----- SUPPLIED ENTRIES

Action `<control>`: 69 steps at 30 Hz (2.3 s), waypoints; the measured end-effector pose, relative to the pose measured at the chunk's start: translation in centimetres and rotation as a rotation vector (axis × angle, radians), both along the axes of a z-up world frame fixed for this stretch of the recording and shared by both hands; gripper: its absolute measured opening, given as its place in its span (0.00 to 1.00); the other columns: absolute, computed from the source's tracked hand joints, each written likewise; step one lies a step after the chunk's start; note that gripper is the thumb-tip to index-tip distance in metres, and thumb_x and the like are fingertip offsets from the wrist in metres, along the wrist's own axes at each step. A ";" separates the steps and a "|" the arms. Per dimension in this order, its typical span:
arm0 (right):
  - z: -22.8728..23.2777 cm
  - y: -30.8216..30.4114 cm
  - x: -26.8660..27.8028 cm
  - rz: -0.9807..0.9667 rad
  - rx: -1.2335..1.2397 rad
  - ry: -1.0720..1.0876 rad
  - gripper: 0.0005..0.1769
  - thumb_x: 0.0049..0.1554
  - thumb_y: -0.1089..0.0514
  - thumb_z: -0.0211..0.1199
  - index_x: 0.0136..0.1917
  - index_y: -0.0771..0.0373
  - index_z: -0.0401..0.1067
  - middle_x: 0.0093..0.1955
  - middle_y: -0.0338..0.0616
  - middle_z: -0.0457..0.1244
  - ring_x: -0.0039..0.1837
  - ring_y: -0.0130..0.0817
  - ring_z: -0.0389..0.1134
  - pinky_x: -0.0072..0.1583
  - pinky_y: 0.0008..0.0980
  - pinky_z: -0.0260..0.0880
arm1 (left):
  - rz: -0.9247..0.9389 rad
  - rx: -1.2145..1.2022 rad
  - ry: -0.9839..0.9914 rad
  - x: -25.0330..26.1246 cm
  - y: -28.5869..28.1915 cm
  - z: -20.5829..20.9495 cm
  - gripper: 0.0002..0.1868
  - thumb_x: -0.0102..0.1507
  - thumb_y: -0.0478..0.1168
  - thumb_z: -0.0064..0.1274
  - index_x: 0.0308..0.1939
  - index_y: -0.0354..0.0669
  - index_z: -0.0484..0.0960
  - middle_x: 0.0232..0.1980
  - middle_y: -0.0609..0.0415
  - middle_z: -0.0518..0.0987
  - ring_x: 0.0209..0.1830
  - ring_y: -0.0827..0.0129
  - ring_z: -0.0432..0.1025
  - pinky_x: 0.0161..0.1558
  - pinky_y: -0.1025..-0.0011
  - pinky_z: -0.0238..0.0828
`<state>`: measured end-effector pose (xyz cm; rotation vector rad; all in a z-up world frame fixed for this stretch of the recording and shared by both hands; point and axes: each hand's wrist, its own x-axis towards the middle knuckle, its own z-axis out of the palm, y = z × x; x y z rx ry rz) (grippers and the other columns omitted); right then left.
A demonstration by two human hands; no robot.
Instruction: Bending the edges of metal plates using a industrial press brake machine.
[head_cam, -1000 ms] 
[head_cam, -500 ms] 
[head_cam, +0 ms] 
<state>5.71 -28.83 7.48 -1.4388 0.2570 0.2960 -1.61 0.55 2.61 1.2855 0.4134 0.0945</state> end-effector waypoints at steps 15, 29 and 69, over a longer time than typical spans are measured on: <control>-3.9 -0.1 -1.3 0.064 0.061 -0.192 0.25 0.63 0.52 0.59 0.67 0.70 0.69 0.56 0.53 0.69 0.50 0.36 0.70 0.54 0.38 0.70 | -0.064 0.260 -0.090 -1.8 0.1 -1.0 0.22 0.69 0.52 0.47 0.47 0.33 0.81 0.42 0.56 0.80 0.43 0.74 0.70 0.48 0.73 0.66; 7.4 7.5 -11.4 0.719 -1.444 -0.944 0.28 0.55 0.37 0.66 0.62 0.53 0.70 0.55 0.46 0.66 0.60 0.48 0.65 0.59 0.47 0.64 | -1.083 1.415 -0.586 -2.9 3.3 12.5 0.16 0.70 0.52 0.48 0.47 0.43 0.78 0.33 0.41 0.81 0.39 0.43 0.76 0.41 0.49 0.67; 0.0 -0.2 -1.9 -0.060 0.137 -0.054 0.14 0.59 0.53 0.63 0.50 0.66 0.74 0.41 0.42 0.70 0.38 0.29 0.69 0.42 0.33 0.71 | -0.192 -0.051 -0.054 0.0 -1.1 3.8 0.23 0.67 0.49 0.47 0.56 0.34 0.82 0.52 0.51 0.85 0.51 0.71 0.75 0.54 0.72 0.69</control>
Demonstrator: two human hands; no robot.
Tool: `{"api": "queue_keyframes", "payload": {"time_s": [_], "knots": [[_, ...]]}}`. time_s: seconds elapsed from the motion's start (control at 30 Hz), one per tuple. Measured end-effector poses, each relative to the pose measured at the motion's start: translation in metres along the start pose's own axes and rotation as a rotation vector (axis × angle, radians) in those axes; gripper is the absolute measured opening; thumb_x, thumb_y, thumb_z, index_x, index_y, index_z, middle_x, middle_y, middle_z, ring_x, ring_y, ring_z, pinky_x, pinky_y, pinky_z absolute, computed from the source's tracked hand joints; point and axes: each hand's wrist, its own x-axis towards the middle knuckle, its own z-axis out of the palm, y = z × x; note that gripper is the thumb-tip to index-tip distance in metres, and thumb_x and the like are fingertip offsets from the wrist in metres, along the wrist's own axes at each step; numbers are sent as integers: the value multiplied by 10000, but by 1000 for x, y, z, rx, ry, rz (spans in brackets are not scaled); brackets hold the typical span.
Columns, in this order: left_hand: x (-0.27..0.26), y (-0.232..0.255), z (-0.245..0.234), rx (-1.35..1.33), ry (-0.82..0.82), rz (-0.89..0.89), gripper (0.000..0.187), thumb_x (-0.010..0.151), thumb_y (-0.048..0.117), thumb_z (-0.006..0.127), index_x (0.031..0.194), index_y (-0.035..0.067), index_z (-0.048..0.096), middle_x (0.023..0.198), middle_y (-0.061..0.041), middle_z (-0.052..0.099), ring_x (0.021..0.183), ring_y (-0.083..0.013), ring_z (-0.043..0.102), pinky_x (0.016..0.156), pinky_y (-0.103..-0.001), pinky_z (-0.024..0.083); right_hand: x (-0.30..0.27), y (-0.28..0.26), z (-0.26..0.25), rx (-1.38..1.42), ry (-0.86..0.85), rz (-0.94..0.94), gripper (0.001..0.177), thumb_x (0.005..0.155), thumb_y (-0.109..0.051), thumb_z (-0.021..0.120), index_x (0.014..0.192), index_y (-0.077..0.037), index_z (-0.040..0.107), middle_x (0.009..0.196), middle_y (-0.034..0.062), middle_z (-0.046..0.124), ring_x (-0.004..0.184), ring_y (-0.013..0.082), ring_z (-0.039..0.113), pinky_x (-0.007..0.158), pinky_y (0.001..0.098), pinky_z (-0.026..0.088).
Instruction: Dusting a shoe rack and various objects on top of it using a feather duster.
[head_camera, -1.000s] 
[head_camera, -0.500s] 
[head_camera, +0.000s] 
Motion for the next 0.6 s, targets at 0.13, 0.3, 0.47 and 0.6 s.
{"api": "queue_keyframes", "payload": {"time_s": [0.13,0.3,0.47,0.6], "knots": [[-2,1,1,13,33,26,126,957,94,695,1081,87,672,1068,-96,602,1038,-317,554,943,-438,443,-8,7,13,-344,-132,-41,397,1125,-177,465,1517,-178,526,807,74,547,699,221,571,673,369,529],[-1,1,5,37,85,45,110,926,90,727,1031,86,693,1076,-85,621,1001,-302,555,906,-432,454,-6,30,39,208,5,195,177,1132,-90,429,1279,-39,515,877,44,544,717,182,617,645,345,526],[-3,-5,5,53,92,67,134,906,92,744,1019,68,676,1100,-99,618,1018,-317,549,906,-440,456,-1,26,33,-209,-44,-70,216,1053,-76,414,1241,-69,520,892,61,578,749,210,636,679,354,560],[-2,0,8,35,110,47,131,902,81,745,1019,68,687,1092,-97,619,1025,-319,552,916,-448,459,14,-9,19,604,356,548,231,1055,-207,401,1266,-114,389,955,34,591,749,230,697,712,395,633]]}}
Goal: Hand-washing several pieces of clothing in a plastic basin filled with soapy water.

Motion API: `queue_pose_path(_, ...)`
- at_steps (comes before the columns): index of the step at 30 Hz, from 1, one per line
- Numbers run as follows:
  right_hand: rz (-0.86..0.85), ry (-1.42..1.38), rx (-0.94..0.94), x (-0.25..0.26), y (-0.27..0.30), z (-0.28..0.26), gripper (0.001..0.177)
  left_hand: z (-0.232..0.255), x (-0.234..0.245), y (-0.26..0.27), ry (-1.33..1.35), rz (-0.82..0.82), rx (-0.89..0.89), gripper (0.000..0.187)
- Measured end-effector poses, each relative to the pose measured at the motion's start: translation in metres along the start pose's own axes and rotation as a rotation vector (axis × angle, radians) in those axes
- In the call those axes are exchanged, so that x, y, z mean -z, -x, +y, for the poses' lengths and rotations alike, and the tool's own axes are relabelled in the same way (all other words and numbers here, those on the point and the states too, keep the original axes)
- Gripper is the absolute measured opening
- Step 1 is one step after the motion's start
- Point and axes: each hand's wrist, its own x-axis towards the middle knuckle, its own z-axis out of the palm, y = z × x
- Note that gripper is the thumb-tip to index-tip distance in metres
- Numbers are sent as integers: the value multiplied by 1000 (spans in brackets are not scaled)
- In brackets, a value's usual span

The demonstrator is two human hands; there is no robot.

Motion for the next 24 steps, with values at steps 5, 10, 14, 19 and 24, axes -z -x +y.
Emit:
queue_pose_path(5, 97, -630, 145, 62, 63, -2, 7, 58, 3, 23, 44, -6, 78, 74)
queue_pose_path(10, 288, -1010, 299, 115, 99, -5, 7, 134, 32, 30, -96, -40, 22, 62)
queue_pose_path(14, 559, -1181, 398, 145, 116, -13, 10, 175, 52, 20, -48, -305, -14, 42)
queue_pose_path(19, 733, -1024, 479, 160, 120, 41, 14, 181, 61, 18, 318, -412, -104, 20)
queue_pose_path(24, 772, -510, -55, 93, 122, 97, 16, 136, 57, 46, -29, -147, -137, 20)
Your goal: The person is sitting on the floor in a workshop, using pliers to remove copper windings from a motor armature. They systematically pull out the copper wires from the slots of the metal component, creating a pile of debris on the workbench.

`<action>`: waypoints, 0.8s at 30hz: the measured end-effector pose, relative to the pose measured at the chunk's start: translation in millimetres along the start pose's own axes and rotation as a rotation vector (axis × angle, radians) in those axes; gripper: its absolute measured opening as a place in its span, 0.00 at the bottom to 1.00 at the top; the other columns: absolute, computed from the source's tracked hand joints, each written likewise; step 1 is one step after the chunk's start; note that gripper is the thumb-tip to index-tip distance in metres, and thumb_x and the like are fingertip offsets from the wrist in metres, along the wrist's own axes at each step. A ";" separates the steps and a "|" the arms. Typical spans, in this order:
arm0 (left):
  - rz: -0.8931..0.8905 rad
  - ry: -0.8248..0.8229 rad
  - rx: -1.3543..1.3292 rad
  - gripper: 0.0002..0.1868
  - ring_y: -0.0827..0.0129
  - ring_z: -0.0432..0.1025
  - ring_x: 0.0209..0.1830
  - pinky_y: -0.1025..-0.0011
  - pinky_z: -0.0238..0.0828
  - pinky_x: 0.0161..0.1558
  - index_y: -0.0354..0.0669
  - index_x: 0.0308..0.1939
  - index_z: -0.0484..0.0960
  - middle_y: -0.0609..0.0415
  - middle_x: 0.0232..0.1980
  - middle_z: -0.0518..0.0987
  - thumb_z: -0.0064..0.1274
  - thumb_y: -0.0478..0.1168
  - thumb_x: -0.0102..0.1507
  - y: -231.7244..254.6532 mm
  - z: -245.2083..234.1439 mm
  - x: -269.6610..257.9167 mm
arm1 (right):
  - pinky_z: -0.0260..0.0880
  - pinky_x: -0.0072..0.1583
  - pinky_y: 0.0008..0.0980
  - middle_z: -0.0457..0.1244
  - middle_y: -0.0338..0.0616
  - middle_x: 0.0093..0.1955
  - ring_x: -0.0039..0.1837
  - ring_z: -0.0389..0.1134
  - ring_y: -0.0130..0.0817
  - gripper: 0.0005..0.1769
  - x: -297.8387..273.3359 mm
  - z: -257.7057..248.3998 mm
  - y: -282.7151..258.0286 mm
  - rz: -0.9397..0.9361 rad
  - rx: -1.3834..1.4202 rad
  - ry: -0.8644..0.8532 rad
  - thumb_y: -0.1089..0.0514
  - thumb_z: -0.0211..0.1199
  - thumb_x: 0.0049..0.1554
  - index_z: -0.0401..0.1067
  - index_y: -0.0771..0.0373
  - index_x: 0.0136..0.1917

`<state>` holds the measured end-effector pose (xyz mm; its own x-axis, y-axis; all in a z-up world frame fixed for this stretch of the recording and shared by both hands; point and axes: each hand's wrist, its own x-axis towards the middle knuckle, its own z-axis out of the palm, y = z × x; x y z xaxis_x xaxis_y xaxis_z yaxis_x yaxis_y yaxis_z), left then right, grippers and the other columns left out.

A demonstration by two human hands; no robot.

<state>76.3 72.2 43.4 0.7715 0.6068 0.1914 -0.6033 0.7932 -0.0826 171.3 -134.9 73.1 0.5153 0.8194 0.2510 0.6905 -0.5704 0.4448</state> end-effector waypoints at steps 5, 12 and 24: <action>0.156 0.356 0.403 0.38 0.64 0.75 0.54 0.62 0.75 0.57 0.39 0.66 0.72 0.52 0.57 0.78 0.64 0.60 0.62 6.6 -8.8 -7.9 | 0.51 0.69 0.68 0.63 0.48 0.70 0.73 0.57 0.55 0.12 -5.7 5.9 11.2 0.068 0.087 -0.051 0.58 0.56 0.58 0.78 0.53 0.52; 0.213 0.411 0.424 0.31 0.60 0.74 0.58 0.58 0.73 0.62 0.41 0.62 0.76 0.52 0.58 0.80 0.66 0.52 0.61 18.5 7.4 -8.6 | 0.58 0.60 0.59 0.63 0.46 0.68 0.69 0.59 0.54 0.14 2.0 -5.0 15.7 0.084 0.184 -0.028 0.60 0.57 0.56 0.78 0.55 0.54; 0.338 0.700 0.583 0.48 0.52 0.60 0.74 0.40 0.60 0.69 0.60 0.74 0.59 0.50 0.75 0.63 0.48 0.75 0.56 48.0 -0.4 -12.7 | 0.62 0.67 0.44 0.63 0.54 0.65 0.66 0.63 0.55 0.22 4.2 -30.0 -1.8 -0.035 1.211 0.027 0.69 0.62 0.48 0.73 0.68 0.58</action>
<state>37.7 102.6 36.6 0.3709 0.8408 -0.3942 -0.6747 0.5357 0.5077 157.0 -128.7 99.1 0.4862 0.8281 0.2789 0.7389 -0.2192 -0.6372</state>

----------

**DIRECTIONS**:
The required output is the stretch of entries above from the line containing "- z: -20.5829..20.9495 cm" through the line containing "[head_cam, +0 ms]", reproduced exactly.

**WRITTEN RESPONSE**:
  - z: -20.5829..20.9495 cm
  - gripper: 0.0002..0.1868
  - thumb_x: -0.0102..0.1507
  - thumb_y: -0.0478..0.1168
  - thumb_z: -0.0064..0.1274
  - index_x: 0.0308..0.1939
  - index_y: -0.0354..0.0669
  - index_z: -0.0484..0.0960
  - middle_x: 0.0232..0.1980
  - middle_y: -0.0609..0.0415
  - middle_z: -0.0518..0.0987
  - ring_x: 0.0209..0.1830
  - ring_y: -0.0827..0.0129
  - ring_z: -0.0432..0.1025
  - pinky_x: 0.0161..0.1558
  - pinky_y: -0.1025..-0.0011
  - pinky_z: -0.0238..0.0828
`<state>`: measured end-effector pose (xyz cm; rotation vector rad; all in a z-up world frame fixed for this stretch of the recording and shared by both hands; point and axes: each hand's wrist, its own x-axis towards the middle knuckle, its own z-axis out of the palm, y = z × x; x y z rx ry rz) (grippers and the other columns omitted); right then left.
A demonstration by two human hands; no robot.
Instruction: Bending the edges of metal plates using a industrial press brake machine.
[head_cam, -1000 ms] 
[head_cam, -500 ms] 
[head_cam, +0 ms] 

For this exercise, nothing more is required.